*WHAT YOU WILL DO:* Repeat the listing that follows character for character, omitting images.

*DATASET CONTENT:*
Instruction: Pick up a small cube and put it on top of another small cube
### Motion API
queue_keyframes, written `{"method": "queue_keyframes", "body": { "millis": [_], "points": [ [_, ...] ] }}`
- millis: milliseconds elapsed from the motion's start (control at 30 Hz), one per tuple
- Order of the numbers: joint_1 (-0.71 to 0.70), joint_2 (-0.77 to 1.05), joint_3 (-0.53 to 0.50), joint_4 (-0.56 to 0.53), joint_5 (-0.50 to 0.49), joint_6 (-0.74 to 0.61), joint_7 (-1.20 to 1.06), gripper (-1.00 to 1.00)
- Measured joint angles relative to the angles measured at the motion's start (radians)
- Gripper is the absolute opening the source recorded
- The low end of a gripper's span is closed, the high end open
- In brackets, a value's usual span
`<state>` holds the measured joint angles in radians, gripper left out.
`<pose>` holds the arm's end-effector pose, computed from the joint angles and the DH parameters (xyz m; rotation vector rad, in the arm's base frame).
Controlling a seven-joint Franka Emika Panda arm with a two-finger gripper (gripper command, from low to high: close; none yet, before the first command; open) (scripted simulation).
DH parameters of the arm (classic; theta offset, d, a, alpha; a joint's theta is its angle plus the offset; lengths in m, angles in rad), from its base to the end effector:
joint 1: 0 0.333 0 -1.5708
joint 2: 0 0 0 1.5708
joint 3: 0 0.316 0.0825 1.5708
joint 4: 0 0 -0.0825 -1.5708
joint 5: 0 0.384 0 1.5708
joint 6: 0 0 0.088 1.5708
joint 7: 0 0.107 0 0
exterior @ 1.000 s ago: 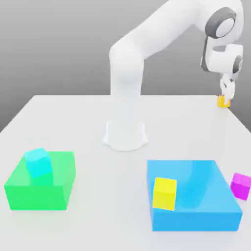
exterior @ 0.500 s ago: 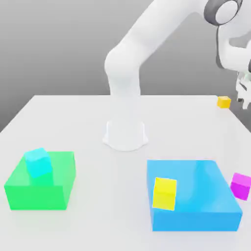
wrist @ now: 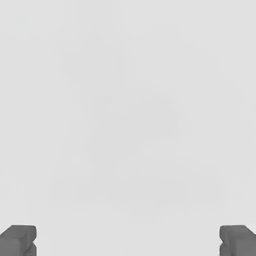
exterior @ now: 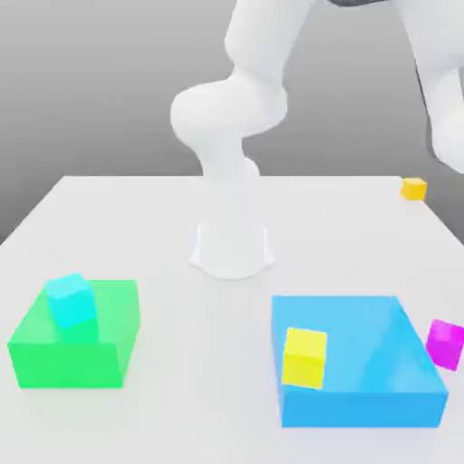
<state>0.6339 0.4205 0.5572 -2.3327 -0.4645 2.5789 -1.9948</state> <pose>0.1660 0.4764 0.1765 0.6512 -3.0522 0.1047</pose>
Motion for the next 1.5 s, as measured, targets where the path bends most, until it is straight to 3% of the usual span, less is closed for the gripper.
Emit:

*SOLUTION BELOW:*
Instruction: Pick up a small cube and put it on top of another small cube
### Motion API
queue_keyframes, written `{"method": "queue_keyframes", "body": { "millis": [_], "points": [ [_, ...] ] }}`
- millis: milliseconds elapsed from the motion's start (control at 30 Hz), one per tuple
- Order of the numbers: joint_1 (-0.71 to 0.70), joint_2 (-0.77 to 1.05), joint_3 (-0.53 to 0.50), joint_4 (-0.56 to 0.53), joint_5 (-0.50 to 0.49), joint_6 (-0.74 to 0.61), joint_7 (-1.20 to 1.06), gripper (-1.00 to 1.00)
- Measured joint angles relative to the angles measured at the motion's start (radians)
- Gripper is the absolute opening the source recorded
- The low end of a gripper's span is closed, the high end open
- In brackets, a value's usual span
`<state>` holds the measured joint angles in radians, gripper left out.
`<pose>` holds the arm's end-effector pose, computed from the joint angles and the DH parameters (xyz m; rotation vector rad, in the arm's base frame).
Controlling a seven-joint Franka Emika Panda arm with a two-finger gripper (gripper command, from low to high: close; none yet, before the first command; open) (scripted simulation).
DH parameters of the arm (classic; theta offset, d, a, alpha; a joint's theta is its angle plus the offset; lengths in m, angles in rad), from its base to the end effector:
joint 1: 0 0.333 0 -1.5708
joint 2: 0 0 0 1.5708
joint 3: 0 0.316 0.0825 1.5708
joint 4: 0 0 -0.0825 -1.5708
joint 5: 0 0.384 0 1.5708
joint 6: 0 0 0.088 1.5708
joint 7: 0 0.107 0 0
exterior @ 1.000 s ago: 
exterior @ 0.500 s ago: 
wrist @ now: 
exterior @ now: 
<state>0.6339 0.4205 0.5572 -2.3327 -0.4645 2.5789 -1.9948</state> <pose>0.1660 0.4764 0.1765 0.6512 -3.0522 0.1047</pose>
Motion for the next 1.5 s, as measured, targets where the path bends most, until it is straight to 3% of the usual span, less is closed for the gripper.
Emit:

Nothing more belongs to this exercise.